Her Cardboard Lover was an adaptation of Jacques Deval’s romantic comedy about Simone Lagorce, the mistress of a man who will never divorce his wife. Laurette was cast as Simone, with Englishman Leslie Howard playing Andre, her love interest. Rehearsals began in August 1926 at Laurette’s Easthampton home. In her memoir, Leslie Ruth Howard recalled her father saying he felt Taylor didn’t trust producers Gilbert Miller and A.H. Woods, and that Deval’s hostile attitude hampered her performance. Seemingly miscast, Laurette was ill at ease as the show played in Washington D.C. and Atlantic City. Howard found their intimate scenes “painful to endure.”
The producers decided to close the show in Baltimore, promising a major rewrite and a swift reopening. Assuming that her run-of-the-play contract was guaranteed, Laurette considered a six-week offer on the vaudeville circuit, but when Jane Cowl was rumoured as her replacement, Laurette demanded that Her Cardboard Lover open in New York immediately, with herself in the lead. The producers refused, and she filed charges for breach of contract with Actors Equity. On January 15, 1927, Actors Equity found in her favour. She relinquished the role, and was awarded $4,000. Woods and Miller were freed from their obligations, but without a suitable actress to play Simone. The script was then sent to Jeanne Eagels, who accepted the role.

Jeanne Eagels replaced Taylor in ‘Her Cardboard Lover’ (1927)
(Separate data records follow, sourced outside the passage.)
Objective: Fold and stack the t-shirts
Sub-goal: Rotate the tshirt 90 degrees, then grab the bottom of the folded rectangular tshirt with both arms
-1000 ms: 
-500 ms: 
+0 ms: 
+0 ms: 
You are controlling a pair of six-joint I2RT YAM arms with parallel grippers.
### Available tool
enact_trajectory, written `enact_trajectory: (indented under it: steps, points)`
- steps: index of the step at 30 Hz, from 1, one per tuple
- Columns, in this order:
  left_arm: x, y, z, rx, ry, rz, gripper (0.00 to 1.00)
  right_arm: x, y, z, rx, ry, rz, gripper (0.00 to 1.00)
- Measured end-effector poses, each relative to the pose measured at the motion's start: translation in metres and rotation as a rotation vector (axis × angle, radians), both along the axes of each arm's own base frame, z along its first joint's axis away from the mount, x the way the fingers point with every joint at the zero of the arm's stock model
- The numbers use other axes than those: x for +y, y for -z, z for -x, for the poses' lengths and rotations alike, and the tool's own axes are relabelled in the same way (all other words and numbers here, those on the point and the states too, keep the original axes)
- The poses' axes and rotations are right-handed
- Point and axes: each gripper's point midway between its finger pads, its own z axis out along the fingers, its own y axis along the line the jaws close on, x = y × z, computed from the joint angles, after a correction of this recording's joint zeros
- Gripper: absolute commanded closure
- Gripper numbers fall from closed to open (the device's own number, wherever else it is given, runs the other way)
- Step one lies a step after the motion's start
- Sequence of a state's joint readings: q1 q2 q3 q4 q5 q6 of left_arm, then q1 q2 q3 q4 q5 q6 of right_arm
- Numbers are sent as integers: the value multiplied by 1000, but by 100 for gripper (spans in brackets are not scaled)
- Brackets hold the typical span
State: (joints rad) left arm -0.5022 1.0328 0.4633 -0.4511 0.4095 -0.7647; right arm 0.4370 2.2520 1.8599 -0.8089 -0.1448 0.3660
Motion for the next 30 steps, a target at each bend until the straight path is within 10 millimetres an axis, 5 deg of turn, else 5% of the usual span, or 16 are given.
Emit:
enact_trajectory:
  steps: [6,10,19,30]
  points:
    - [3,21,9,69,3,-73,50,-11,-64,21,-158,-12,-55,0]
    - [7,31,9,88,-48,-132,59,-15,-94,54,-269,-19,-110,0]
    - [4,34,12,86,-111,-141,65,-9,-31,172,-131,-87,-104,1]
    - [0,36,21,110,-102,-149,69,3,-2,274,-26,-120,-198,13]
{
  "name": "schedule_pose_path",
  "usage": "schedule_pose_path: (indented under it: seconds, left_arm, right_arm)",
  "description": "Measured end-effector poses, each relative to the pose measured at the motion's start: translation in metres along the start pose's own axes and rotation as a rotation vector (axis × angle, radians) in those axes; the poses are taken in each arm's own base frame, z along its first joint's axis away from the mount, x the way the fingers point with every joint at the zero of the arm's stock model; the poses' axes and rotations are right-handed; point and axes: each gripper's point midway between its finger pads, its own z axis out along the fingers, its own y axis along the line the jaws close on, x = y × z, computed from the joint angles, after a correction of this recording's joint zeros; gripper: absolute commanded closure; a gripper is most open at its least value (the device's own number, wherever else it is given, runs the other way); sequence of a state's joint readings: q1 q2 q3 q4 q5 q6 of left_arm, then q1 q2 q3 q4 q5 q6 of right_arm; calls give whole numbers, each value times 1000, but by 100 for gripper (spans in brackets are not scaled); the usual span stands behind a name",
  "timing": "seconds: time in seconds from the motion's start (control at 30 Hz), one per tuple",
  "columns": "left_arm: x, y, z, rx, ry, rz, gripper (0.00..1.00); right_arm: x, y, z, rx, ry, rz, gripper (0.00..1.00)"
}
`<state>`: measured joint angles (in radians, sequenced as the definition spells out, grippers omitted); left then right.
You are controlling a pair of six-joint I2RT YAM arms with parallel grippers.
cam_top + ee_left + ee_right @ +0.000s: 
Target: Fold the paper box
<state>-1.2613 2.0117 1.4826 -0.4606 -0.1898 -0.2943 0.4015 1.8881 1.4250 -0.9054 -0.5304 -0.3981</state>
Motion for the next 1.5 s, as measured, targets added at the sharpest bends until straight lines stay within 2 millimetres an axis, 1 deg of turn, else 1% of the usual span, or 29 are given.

Laurette had much in common with Jeanne Eagels, who just finished a triumphant run as Sadie Thompson in Rain – a role with which she would be forever associated. Seven years younger than Laurette, Jeanne also started her career in a road company, and it is believed she was briefly married to her boss, Maurice Dubinsky. She was typecast in ingénue parts – not dissimilar to Peg O’ My Heart – before her breakthrough in Rain, and was known for her mercurial personality. The two actresses had headed the cast of Evening of Happiness, a one-off benefit performance for the Actors Fund, at Brooklyn’s Montauk Theatre back in 1922.
“In the part originally played by Laurette Taylor, Miss Eagels is none too happily cast,” Brooks Atkinson wrote in the New York Times after Her Cardboard Lover opened at the Empire Theatre on March 21. “As the temperamental Simone, Miss Eagels has rather to create a part from the very lightest substance.” The play closed in July before a nationwide tour in October, enjoying better reviews and a new leading man. In March 1928, however, an exhausted Jeanne was fired after a week’s absence, and slapped with a rather severe eighteen-month ban from the legitimate stage by Actors Equity. She died in October 1929.
Laurette’s later life would also be marred by tragedy after losing her husband in December 1928, as her struggle with alcoholism continued, and her career stalled. In 1932, she starred in a double bill of one-act plays by J.M. Barrie. She also appeared in a 1938 revival of Outward Bound, directed by Otto Preminger. Her final role, as Amanda Wingfield in the original production of Tennessee Williams’ The Glass Menagerie (1945), is regarded as one of the defining moments in the history of American acting.
On December 7, 1946, Laurette Taylor died of a coronary thrombosis. She is interred at the Woodlawn Cemetery in The Bronx, New York.